TASK TO CARRY OUT: Produce an exact copy of all the records.

(Stored data)
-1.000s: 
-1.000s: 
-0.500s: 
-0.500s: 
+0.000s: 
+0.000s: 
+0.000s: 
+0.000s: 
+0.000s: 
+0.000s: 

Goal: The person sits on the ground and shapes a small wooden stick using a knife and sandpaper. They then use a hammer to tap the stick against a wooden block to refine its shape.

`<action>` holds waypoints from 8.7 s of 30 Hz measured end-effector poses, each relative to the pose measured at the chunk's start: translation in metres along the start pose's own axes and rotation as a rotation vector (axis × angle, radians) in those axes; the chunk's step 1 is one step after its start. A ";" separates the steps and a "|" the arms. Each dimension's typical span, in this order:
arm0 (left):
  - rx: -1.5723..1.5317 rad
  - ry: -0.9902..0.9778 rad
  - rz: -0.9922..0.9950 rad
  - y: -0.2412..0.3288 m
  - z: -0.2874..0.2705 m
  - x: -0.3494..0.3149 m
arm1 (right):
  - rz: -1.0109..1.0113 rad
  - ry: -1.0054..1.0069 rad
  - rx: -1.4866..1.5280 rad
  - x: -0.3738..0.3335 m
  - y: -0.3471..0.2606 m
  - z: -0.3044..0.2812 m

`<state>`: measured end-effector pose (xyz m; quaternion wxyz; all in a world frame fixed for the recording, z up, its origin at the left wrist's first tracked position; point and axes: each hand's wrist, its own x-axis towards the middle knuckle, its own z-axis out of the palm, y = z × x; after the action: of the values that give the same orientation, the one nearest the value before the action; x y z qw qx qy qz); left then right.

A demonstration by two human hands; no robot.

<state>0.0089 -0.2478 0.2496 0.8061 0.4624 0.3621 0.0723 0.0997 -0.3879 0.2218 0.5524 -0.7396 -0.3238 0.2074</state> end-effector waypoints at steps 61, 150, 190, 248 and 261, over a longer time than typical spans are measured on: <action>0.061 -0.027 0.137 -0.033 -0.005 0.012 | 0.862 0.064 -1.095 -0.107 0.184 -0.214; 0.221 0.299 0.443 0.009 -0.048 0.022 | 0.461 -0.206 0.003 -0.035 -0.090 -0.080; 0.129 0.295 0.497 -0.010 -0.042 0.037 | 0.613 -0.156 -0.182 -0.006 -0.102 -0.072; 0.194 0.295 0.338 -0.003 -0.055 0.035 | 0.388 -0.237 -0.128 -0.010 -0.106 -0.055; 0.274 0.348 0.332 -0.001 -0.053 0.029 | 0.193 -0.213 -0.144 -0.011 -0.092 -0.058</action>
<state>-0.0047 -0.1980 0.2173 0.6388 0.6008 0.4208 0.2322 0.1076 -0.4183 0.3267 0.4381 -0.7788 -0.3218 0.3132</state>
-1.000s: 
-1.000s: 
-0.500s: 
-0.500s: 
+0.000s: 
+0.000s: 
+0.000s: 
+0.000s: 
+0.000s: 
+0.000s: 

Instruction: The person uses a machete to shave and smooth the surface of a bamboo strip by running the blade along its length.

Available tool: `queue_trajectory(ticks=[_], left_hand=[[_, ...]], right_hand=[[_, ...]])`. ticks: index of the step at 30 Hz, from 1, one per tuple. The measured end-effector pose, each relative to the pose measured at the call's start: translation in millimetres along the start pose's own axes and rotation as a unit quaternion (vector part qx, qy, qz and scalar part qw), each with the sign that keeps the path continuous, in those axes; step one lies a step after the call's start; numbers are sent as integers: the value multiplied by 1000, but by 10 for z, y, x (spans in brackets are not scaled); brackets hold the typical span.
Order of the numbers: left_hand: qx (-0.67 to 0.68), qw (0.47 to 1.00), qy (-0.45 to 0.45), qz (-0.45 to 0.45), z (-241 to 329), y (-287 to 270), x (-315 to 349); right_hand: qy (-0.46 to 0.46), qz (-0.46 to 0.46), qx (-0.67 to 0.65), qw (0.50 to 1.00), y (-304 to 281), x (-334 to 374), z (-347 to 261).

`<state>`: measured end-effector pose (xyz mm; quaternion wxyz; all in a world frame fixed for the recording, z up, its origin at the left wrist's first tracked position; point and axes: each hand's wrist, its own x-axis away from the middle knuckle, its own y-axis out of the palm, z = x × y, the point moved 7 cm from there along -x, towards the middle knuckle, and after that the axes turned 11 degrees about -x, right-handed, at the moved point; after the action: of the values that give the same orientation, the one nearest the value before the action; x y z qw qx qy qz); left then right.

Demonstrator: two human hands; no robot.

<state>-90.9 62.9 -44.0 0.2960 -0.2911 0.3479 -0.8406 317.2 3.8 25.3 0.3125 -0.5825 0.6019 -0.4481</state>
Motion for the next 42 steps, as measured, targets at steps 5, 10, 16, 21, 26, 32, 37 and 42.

TASK SOLUTION:
-1.000s: 
-1.000s: 
-0.500s: 
-0.500s: 
+0.000s: 
+0.000s: 
+0.000s: 
+0.000s: 
+0.000s: 
+0.000s: 

Goal: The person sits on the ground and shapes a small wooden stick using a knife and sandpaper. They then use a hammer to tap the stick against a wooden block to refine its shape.

`<action>` holds waypoints from 8.7 s of 30 Hz measured end-effector poses, each relative to the pose measured at the chunk's start: translation in metres along the start pose's own axes and rotation as a rotation vector (axis × angle, radians) in those axes; the chunk's step 1 is one step after its start. A ";" separates the steps and a "|" the arms. Each dimension's typical span, in this order:
arm0 (left):
  - rx: -1.5723..1.5317 rad
  - ry: -0.9902..0.9778 rad
  - rz: -0.9922..0.9950 rad
  - y: -0.2412..0.3288 m
  - z: -0.2874..0.2705 m
  - x: -0.3494..0.3149 m
arm1 (right):
  - rz: -1.0109..1.0113 rad
  - ry: -1.0054..1.0069 rad
  - rx: -1.4866..1.5280 rad
  - x: -0.3738..0.3335 m
  - y: -0.3471..0.2606 m
  - z: -0.3044..0.2812 m

`<state>`: measured end-effector pose (xyz m; quaternion wxyz; all in a world frame fixed for the recording, z up, its origin at the left wrist's first tracked position; point and axes: each hand's wrist, its own x-axis towards the middle knuckle, its own z-axis out of the palm, y = z × x; after the action: of the values that give the same orientation, the one nearest the value before the action; x y z qw qx qy qz); left then right.

A demonstration by two human hands; no robot.

<state>0.0089 -0.2478 0.2496 0.8061 0.4624 0.3621 0.0723 0.0997 -0.3879 0.2218 0.5524 -0.7396 -0.3238 0.2074</state> end-effector waypoints at steps 61, 150, 190, 248 and 261, over a longer time than typical spans are measured on: <action>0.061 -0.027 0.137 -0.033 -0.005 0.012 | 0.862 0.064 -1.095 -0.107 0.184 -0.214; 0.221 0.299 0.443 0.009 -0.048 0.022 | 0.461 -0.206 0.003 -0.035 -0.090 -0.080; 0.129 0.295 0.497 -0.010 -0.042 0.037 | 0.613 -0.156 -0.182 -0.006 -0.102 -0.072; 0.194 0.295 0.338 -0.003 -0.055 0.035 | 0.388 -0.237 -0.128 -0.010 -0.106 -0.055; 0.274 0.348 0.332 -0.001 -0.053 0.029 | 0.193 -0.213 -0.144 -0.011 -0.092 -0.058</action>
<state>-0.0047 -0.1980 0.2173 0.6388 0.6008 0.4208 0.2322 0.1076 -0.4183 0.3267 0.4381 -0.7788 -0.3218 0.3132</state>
-1.000s: 
-1.000s: 
-0.500s: 
-0.500s: 
+0.000s: 
+0.000s: 
+0.000s: 
+0.000s: 
+0.000s: 
+0.000s: 

Instruction: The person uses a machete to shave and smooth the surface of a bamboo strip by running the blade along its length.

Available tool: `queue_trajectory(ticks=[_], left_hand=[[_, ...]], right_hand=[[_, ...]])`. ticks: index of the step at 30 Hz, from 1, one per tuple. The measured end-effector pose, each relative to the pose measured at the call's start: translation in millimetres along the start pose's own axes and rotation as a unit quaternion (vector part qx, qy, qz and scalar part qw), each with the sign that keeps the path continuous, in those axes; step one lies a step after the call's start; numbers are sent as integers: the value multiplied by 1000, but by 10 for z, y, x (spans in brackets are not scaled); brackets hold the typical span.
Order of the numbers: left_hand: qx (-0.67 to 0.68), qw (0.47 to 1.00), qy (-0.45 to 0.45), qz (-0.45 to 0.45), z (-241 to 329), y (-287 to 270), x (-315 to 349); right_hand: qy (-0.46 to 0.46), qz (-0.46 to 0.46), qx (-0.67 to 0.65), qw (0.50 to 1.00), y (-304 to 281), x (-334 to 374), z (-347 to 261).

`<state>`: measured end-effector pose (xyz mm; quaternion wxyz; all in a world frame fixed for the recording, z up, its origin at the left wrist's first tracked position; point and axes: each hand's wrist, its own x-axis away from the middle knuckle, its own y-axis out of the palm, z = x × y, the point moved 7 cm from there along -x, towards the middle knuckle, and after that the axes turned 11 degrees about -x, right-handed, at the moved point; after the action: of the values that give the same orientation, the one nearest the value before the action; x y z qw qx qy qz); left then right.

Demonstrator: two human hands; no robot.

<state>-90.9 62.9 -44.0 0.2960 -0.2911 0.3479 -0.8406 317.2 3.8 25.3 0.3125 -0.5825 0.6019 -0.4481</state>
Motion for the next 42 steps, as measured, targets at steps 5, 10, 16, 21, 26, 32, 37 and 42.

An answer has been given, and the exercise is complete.